Assigned: 4/27/2007
Due: 6:00pm, 5/10/2007
In Lab 3 the pipelined processor was designed to work with independent instructions. This sorely limited the types of programs that could run successfully, or required solutions like inserting nop instructions to separate dependent instructions. Unfortunately such dependencies are common and often unavoidable. This lab will focus on hardware techniques to recognize and deal with dependencies. Not all dependencies can be handled easily, so this lab also introduces the idea of inserting bubbles to deal with branch and load hazards.
Background:
The pipeline from Lab 3 made no concessions for pipeline hazards. A hazard is a case where the next instruction cannot execute on the next clock cycle. There are three broad categories of hazards: structural hazards, control hazards, and data hazards. (See COD:3e 375-383 for more).
This lab will take place in the same workspace as the previous labs. The files for this lab are provided as an archived design. You will need to restore the design, add it to the workspace, and copy several design files from lab3 into the new design. Download the archived design lab3-debug_dist.zip and follow these steps:
At this point the files are all available. Now we need to tell Active-HDL about the new design.
The pipeline registers that we added in Lab 3 made it possible to decrease the clock period because the amount of work in a given cycle decreased. Concomitantly, instructions now take 5 cycles to complete. This means that the values available in the register file may be "stale". This happens because the result of an operation is not available to later instructions until the instruction reaches the Write-Back (WB) stage.
The solution to this problem is to pass the "fresh" values for registers back to earlier stages. These "fresh" values can then replace the "stale" ones from the register file. This practice is called Forwarding or Bypassing (we'll use Forwarding ). (See COD:3e 402-412 for more)
Consider the following code sequence:
add $5,$3,$4
add $6,$5,$6
add $7,$7,$5
Using the processor from Lab 3 this would run into two issues, because the second and third add instructions would read the old value for $r5. When the second instruction is in the Execute stage, the new value of $r5 is stored in the EX/MEM register. So we need a way to use that value for the computation of $r6. When the third add instruction is in the Execute stage, the updated value of $r5 is stored in the MEM/WB register. This means we'll need a multiplexer on the A input to the ALU to choose between the new value of $r5 and the one read from the register file.

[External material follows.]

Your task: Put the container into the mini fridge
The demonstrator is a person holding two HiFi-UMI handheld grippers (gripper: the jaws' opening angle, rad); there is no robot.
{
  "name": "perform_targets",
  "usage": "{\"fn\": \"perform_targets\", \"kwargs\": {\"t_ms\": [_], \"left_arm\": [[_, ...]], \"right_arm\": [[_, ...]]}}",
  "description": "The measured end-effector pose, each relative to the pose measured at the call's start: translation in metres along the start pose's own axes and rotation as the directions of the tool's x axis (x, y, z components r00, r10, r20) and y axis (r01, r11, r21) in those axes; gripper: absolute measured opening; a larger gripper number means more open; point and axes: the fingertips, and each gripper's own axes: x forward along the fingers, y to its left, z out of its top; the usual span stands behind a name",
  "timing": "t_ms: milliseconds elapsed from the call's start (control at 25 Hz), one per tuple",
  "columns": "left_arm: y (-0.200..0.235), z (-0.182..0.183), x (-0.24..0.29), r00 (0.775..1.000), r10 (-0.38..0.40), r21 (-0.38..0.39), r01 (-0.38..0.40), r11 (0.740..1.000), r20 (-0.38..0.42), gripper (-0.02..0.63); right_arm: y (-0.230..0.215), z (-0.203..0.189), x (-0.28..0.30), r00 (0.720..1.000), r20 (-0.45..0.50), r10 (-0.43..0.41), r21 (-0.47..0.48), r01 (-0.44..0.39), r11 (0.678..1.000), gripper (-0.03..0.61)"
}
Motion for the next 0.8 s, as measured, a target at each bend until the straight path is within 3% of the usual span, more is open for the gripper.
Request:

The fundamental idea in forwarding is choosing the most recent value for a specific register. In hardware a choice is synonymous with a multiplexer. In this case the multiplexers used to compute the return address in the JAL and JALR instructions will be replaced by larger versions that allow more choices.
The multiplexers allow the most recent value to be used. Determining when this applies is slightly more complex. Use the provided skeleton file forwardingunit.v and add logic to compute the control signals Fwd_EX_RS, and Fwd_EX_RT. Don't forget that the JAL and JALR computation also uses the same multiplexers.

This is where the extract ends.